Вообще надо признать, осень и большая часть зимы 1929 года пролетели незаметно. Неделю после Принкипо, никак не меньше, я прокувыркался в постели с Мартой. Две - с ней же, но в каморке офиса, за разбором накопившихся канцелярских мелочей. Месяц с лихвой ушел на продажу "Kinderluftballons", на фоне восторженного просперити "золотых двадцатых"**** дело оказалось сильно проще, чем я опасался. Зато волокита с оформлением, напротив, так и шептала на ухо доплатить Троцкому за его антибюрократический лозунг отдельно, по двойной ставке.

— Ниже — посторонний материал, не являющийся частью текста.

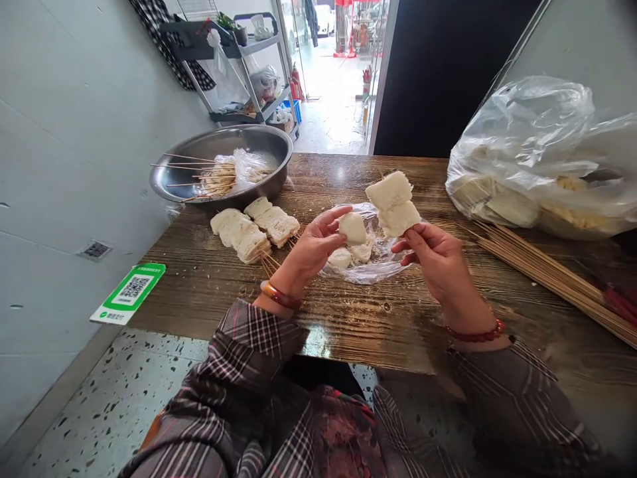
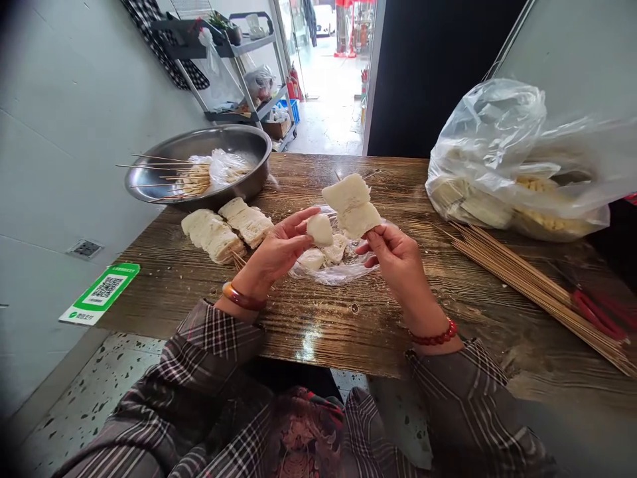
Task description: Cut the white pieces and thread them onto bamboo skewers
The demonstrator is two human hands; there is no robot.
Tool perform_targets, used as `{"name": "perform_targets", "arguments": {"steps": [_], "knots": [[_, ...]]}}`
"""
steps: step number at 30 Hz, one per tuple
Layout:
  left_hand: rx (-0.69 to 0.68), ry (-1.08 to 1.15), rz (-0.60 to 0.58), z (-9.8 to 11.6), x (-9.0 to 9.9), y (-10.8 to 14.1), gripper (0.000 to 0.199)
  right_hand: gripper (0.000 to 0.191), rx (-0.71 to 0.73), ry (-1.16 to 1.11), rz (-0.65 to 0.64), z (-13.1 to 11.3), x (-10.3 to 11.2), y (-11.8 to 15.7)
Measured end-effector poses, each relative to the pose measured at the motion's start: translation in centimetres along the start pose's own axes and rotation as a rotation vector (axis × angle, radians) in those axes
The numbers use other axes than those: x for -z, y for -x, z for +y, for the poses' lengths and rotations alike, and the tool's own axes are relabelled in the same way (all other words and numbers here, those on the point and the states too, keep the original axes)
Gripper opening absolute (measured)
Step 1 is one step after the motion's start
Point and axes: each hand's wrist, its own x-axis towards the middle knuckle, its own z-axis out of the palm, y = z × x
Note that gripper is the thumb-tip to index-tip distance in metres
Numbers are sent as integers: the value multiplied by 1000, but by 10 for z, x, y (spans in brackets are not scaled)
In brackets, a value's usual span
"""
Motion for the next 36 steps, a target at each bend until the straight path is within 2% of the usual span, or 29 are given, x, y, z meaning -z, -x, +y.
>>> {"name": "perform_targets", "arguments": {"steps": [4, 9, 10, 12, 14, 15, 18, 22, 26, 31, 36], "knots": [[-22, -130, -53, -4, -7, -10, 48, 29, 15, -9, -18, 0, 1, -1], [-13, -517, -149, -18, -21, -36, 29, 28, 25, -17, -10, 0, 3, -1], [-37, -605, -126, -21, -23, -41, 27, 29, 24, -16, -9, -1, 3, -1], [-136, -777, -8, -25, -24, -48, 22, 29, 20, -9, -3, -1, 4, -2], [-229, -887, 105, -23, -18, -49, 15, 30, 17, 5, -2, -2, 5, -2], [-251, -919, 134, -19, -13, -48, 14, 30, 18, 12, -6, -2, 5, -2], [-225, -1015, 124, -3, 7, -35, 16, 29, 26, 22, -25, -2, 5, -1], [-205, -1293, 18, 13, 23, -10, 16, 27, 26, 54, -37, -2, 4, 0], [-202, -1499, -86, 11, 21, 5, 14, 28, 21, 63, -35, -2, 4, 0], [-173, -1663, -56, 6, 14, 12, 22, 26, 24, 61, -23, -2, 5, -1], [-187, -1578, -146, 3, 18, 14, 20, 24, 25, 80, -19, 1, 6, -1]]}}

После трансклерковского марафона биржевой крах прошел спокойно и размеренно, примерно как охота на слона в зоопарке. С утра занять побольше акций, сколько дадут под залог имеющийся наличности, тут же продать, ближе к вечеру откупиться бумагами, подешевевшими на десяток, а то и два процентов, вернуть их держателю. Что может быть проще? Главное не соваться в омут биржи, где в эти дни царит тяжелый коллективный психоз. "Акционеры" с вытаращенными глазами по-броуновски клубятся вокруг белесых от плохо стертого мела котировочных досок, кричат на миллион голосов, а еще машут руками как артистки женского бокса на ринге.